Amdahl maintains that the Synfinity interconnect technology is faster and more efficient than other NUMA technologies. Broughton says the interconnect functions at 800 MBps per direction, for a net total bandwidth of 1.6 GBps. He says this leads to 1 microsecond of bus latency. Other NUMA architectures can have as much as 5 microseconds of latency. The company says it has not conducted any performance testing on the eight-way configurations and is unable to release any performance data.

Rich Partridge, vice president of parallel open systems hardware at consultancy D.H. Brown Associates Inc. (Port Chester, N.Y. www.dhbrown.com), says of the Amdahl/Fujitsu system, "I think their design looks to have high bandwidth but, probably much more importantly, low latency. Therefore, they may well have something that is almost symmetric." The advantage, says Partridge, is that the low latency makes it easier for applications to scale over eight CPUs without any system tweaking, so that applications may not really need to be aware of the nonuniformity. "[The Amdahl/Fujitsu system] holds some great promise," he says.

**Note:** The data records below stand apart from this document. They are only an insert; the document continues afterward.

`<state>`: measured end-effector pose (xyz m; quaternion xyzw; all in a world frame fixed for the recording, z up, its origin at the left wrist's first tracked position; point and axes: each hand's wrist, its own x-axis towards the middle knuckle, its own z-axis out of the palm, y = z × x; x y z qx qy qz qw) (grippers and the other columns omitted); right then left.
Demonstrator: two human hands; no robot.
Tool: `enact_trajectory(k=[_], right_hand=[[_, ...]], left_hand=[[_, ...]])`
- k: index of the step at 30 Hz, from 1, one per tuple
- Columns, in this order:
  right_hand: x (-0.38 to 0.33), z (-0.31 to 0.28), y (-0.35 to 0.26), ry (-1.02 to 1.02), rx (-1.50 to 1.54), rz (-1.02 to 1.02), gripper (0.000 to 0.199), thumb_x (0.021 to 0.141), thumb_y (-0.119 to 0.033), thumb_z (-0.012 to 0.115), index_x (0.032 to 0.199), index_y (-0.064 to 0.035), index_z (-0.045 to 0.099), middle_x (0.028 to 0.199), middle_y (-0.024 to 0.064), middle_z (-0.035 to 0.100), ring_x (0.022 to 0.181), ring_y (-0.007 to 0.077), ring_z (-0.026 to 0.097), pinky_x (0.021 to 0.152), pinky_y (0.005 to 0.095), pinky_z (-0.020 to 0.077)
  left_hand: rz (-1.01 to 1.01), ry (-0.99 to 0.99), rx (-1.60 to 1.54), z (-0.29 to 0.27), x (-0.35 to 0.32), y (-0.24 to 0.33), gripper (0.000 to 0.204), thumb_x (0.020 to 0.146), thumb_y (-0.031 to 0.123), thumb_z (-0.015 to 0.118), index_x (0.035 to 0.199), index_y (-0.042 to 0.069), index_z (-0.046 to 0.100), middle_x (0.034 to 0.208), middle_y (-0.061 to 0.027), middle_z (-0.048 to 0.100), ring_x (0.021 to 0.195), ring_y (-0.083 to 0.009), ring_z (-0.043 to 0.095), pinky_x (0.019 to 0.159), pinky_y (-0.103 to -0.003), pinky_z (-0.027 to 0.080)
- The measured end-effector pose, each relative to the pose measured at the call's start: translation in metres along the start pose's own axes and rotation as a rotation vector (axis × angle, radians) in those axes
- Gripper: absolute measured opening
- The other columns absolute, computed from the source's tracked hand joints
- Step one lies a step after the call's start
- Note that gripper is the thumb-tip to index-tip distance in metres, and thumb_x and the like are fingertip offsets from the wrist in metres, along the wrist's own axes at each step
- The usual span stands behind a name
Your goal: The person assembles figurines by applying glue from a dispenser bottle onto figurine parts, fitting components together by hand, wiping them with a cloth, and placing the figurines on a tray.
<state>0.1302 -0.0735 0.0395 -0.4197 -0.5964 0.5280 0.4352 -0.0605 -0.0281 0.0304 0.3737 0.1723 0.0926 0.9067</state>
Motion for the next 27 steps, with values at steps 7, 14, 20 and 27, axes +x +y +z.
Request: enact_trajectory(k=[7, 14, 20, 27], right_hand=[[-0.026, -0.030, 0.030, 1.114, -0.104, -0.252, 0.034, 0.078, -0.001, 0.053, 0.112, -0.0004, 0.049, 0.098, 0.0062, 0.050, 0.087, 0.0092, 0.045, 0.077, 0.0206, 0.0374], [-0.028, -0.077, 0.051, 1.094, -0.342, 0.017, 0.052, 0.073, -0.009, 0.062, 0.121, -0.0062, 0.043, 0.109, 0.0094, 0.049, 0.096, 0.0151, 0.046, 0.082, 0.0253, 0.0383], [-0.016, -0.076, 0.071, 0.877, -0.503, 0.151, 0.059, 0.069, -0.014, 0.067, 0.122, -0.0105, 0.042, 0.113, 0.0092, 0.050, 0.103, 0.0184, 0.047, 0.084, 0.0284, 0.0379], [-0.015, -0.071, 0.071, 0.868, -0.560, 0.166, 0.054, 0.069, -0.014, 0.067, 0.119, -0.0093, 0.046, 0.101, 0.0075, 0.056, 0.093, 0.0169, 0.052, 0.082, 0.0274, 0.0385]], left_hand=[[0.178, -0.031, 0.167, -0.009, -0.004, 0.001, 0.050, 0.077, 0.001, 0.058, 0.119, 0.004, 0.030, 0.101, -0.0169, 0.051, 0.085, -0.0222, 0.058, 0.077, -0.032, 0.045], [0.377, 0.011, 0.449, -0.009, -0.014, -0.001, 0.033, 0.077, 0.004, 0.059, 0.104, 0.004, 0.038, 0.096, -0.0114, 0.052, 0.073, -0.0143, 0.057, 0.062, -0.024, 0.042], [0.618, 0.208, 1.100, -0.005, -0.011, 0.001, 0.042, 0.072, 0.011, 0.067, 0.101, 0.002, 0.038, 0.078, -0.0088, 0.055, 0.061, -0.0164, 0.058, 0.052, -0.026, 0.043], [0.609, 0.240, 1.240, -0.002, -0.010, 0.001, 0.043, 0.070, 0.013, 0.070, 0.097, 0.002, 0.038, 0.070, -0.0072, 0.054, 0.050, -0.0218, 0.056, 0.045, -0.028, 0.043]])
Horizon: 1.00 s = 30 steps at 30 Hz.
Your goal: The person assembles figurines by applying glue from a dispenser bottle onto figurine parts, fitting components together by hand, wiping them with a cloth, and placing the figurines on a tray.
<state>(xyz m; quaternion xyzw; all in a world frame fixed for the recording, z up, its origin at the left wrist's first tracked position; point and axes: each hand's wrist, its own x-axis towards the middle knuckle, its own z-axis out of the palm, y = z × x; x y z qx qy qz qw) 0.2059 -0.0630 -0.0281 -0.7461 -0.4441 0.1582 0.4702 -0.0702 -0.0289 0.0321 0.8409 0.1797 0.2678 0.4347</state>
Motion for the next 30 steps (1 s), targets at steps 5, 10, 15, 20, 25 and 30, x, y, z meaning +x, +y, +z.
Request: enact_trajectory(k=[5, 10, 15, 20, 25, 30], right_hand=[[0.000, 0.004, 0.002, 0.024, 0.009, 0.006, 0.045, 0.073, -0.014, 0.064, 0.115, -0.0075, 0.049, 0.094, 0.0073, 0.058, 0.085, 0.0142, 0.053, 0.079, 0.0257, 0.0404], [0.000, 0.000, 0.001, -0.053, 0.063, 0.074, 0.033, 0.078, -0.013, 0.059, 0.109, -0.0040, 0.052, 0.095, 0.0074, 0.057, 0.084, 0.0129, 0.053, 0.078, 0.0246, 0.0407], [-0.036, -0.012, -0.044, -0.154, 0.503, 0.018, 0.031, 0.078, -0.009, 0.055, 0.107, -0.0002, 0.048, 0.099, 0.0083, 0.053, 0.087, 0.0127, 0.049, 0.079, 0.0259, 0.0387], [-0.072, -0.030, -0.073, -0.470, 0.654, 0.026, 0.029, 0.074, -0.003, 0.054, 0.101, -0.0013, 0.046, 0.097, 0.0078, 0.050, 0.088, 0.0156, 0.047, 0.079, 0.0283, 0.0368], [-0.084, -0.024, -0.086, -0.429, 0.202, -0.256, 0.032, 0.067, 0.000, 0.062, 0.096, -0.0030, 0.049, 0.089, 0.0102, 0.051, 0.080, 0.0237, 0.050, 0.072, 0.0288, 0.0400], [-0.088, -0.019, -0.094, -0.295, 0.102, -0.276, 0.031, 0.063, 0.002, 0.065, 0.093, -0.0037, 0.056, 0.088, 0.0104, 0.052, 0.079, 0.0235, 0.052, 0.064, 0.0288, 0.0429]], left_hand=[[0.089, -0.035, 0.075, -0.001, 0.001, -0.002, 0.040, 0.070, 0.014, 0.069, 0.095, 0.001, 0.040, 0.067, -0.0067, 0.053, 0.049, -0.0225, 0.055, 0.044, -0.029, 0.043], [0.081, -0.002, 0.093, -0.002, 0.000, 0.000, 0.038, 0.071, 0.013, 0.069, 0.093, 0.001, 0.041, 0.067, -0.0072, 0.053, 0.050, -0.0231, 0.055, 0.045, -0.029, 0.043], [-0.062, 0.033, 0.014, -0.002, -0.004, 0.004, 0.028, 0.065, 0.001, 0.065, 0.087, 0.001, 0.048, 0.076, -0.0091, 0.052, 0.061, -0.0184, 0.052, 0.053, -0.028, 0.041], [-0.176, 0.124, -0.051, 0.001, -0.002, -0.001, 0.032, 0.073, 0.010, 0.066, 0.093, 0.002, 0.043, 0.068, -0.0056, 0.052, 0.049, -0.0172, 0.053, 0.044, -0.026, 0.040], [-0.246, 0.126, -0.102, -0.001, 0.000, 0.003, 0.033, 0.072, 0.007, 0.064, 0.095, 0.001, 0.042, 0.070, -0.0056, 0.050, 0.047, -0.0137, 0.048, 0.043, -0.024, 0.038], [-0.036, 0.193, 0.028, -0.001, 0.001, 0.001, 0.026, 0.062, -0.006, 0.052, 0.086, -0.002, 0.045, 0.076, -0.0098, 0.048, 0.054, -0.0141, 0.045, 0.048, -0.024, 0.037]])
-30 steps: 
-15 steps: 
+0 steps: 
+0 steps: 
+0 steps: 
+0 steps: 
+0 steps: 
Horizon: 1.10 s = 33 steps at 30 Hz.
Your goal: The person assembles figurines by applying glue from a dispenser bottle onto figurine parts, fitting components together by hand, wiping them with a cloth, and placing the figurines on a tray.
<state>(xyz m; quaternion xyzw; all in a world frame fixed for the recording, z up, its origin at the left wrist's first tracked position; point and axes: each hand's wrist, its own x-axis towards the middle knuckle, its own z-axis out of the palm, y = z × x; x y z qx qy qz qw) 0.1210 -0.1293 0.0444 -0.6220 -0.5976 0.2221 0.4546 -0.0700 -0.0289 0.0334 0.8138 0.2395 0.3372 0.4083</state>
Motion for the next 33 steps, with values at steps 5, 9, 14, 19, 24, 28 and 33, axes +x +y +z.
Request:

Partridge adds, "The proof of the pudding, of course, is benchmark performance on a variety of different applications."

Unlike other nonuniform designs, the Amdahl Synfinity machines can run out-of-the-box Windows NT Server 4.0 Enterprise Edition. Other interconnect architectures often have required a customized hardware abstraction layer beneath the core operating system to enable use of eight CPUs.

Amdahl’s Broughton contends the Synfinity architecture not only gives Amdahl a faster time to market than competitors using Intel’s Corollary-developed interconnect technology, but it also will be cheaper. Broughton says a two-chassis, four-processor system will cost less than $40,000, while a fully populated eight-way system with 4 GB of memory will cost more than $100,000.